Activity:
With the images removed, transcribe the listing that follows exactly.

───

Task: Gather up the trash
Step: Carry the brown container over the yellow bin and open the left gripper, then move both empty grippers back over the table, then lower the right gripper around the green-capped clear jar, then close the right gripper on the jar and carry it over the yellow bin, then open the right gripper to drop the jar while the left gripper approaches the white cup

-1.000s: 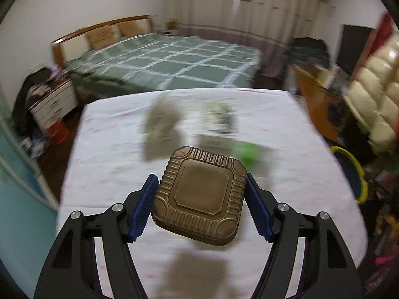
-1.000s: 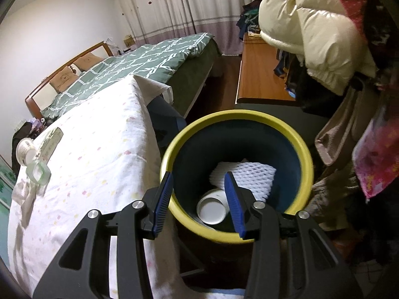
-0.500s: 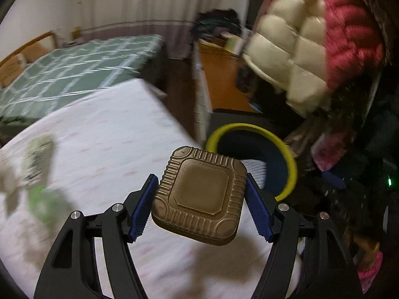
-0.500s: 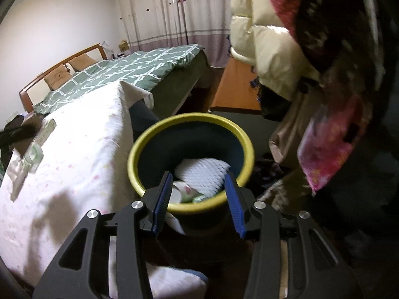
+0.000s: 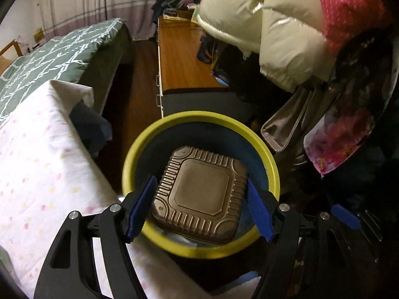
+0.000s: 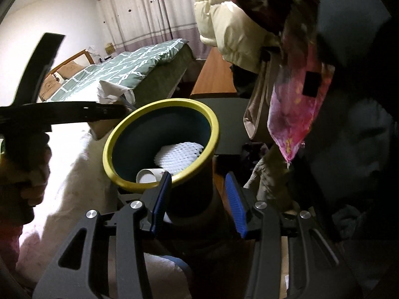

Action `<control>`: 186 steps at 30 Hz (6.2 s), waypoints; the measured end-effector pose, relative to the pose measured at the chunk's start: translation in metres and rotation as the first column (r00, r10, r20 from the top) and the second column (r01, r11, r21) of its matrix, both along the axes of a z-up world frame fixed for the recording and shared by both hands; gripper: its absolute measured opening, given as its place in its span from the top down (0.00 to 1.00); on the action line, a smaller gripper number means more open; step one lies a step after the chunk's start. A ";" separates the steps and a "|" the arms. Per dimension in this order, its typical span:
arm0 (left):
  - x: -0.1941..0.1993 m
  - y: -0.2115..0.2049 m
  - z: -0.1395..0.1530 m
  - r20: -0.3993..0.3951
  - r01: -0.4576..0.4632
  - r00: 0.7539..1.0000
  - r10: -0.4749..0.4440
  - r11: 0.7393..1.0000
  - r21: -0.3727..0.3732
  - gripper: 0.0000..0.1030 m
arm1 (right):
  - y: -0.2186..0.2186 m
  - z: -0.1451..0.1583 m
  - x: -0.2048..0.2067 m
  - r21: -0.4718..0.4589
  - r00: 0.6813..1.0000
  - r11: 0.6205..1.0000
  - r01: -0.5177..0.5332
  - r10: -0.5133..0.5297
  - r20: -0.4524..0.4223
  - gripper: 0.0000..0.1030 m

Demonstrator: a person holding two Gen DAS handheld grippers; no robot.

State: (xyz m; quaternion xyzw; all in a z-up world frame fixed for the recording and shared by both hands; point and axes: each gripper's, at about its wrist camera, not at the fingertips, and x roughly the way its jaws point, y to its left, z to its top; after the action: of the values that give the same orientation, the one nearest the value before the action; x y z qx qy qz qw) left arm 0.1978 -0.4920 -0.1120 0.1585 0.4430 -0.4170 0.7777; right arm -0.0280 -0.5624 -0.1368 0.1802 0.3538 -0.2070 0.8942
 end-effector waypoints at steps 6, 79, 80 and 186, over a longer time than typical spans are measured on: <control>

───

Written answer:
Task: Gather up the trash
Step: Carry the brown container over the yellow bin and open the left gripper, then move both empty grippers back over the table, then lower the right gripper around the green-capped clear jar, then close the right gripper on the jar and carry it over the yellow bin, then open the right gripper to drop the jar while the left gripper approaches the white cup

-1.000s: 
-1.000s: 
-0.500s: 
-0.500s: 
+0.000s: 
+0.000s: 

Action `<control>`: 186 steps at 30 Hz (6.2 s), waypoints; the measured end-effector pose, relative to the pose measured at the chunk's start: translation in metres and rotation as the first column (r00, r10, r20 from the top) and the second column (r01, r11, r21) of its matrix, both along the axes of a z-up world frame fixed for the recording and shared by both hands; gripper: its absolute measured opening, given as its place in its span from the top down (0.00 to 1.00); on the action line, a smaller gripper number means more open; step one lies a step after the chunk's start. A ";" separates the steps and a "|" the arms. Per dimension in this order, its typical span:
arm0 (left):
  - x: -0.1941..0.1993 m
  - y: -0.2115..0.2049 m
  - z: -0.1395..0.1530 m
  - r20: -0.3993..0.3951
  - r01: -0.4576..0.4632
  - r00: 0.7539..1.0000
  - r10: -0.4749..0.4440
  - r11: 0.7393..1.0000
  - r21: -0.3727..0.3732
  - gripper: 0.0000..0.1030 m
arm1 (right):
  - y: -0.2186..0.2186 m
  - z: -0.1451..0.1583 m
  - x: -0.2048..0.2067 m
  - r21: -0.4718..0.4589
  - r00: 0.6813..1.0000
  - r11: 0.6205..1.0000
  - r01: -0.5177..0.5332
  - r10: -0.5133..0.5297
  - r20: -0.4524..0.4223
  - gripper: 0.0000..0.1030 m

Demonstrator: a person holding two Gen DAS handheld grippers; no robot.

State: (xyz m; quaternion xyzw; all in a z-up world frame fixed for the recording and shared by both hands; point and axes: each gripper's, at about its wrist camera, not at the fingertips, and x roughly the way its jaws point, y to its left, z to its top; after the action: of the values that give the same orientation, the one nearest the value before the action; x y z qx qy qz qw) left arm 0.1978 -0.4920 -0.1120 0.1585 0.4430 -0.4170 0.7777; right arm -0.0280 -0.5624 -0.1368 0.1802 0.3538 -0.2070 0.8942
 end-effector waypoints at steps 6, 79, 80 and 186, over a longer time than typical spans are measured on: <control>

Nothing further belongs to this answer.